Scientists from the U.S. Department
of Energy's Lawrence Berkeley National Laboratory and the Scripps Research
Institute have uncovered the role played by the least-understood part of a first-responder
molecule that rushes in to bind and repair breaks in DNA strands, a process
that helps people avoid cancer.
The last piece of the MRN puzzle falls into place: Nbs1 molecules extend from the DNA repair machine like two flexible arms, as revealed by recent research at Berkeley Lab's Advanced Light Source. In this illustration, the MRN complex bridges a DNA double-strand break where the green and blue DNA sections meet. (Credit: Tainer lab)
With this final piece of the puzzle in place, scientists can better understand
how the repair mechanism fends off cancer in healthy people, and conversely,
how it helps cancer cells resist chemotherapy. This could enable researchers
to develop more effective therapies with fewer side effects.
The team deciphered the poorly understood component using innovative x-ray
imaging techniques at Berkeley Lab's Advanced Light Source, which generates
intense light for scientific research. They found that it extends from the repair
machinery like a flexible arm and grabs molecules that are needed to help the
machine zip severed DNA strands back together.
Their work is published in the October 2, 2009 issue of the journal Cell.
“This not only reveals how life works at a fundamental level, but also
promises to guide the development of cancer treatments,” says John Tainer
of Berkeley Lab's Life Sciences Division and the Scripps Research Institute
in La Jolla, CA. Tainer co-led the research with Paul Russell of the Scripps
Research Institute.
The first-responder machine, a protein complex called Mre11-Rad50-Nbs1 (or
MRN for short), homes in on the gravest kind of breaks in which both strands
of a DNA double helix are cut. It then stops the cell from dividing and launches
an error-free DNA repair process called homologous recombination, which replaces
defective genes. If unrepaired, double strand breaks can lead to the proliferation
of cancer cells.
Unfortunately, MRN's laser-like focus on DNA repair means that it also
mends broken DNA in cancerous cells. This sometimes stymies chemotherapy treatments
that kill cancer cells by inducing double strand DNA breaks.
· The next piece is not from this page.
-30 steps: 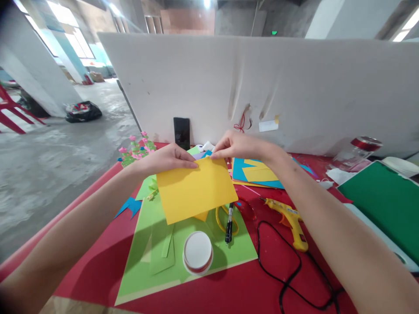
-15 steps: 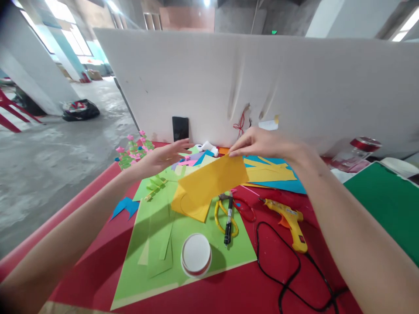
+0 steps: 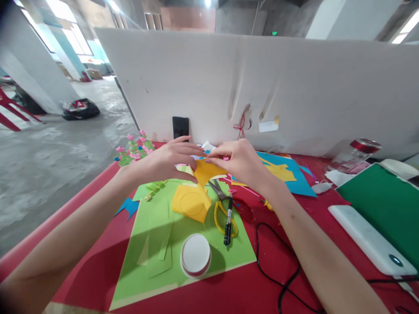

Because of its key roles — good and bad — scientists have painstakingly
studied MRN since 1995 to learn how it works in healthy people, how its mutations
promote diseases such as cancer, and to possibly disable it during cancer treatment.
Despite more than a decade of effort, a critical part was missing: a protein
called Nbs1 that is represented by the ‘N' in MRN.
To determine Nbs1's function, the team used an Advanced Light Source
beamline called SIBYLS, which yields extremely high-resolution images of the
crystal structure of a protein via a technique called x-ray crystallography.
The beamline is also equipped with small-angle x-ray scattering, which can determine
a protein's overall architecture in solution, a critical step that approximates
how a protein appears in its natural state — such as inside a cell.
The scientists trained these two tools on human and yeast Nbs1 proteins. (DNA
repair is so essential to life that many of the molecular machines that perform
it have changed little throughout evolution). Importantly, the team studied
Nbs1 bound to a partner protein that opens DNA during the first steps of double
strand break repair. This enabled them to observe Nbs1 at work.
They found that Nbs1 attaches to the MR protein complex precisely where the
protein complex converges on the DNA break. Nbs1 also bends in the middle like
an elbow to channel molecules to the repair site.
These insights offer the best glimpse yet of how Nbs1 works and how damaged
Nbs1 can lead to disease. It also suggests ways to monkey wrench MRN so that
it can't repair DNA during chemotherapy. Perhaps a molecule can be wedged
into Nbs1's elbow joint so it can't bend, rendering the MRN complex
useless.
“These crystal and solution structures have given us an exciting leap
forward in our understanding of the Nbs1 and how defects in the protein cause
disease,” says Scott Classen of Berkeley Lab's Physical Biosciences
Division.
Adds Tainer, “Understanding how the body responds to DNA breaks is fundamental
for cancer interventions and gene therapies. These results open the door to
controlling the repair of DNA breaks for cancer therapeutics and gene targeting.”
The research was funded by in part by grants from the National Cancer Institute
of the National Institutes of Health. Berkeley Lab's Advanced Light Source
is supported by the U.S. Department of Energy's Office of Science.
The SIBYLS beamline is supported by the U.S. Department of Energy's Office
of Science and the National Institutes of Health.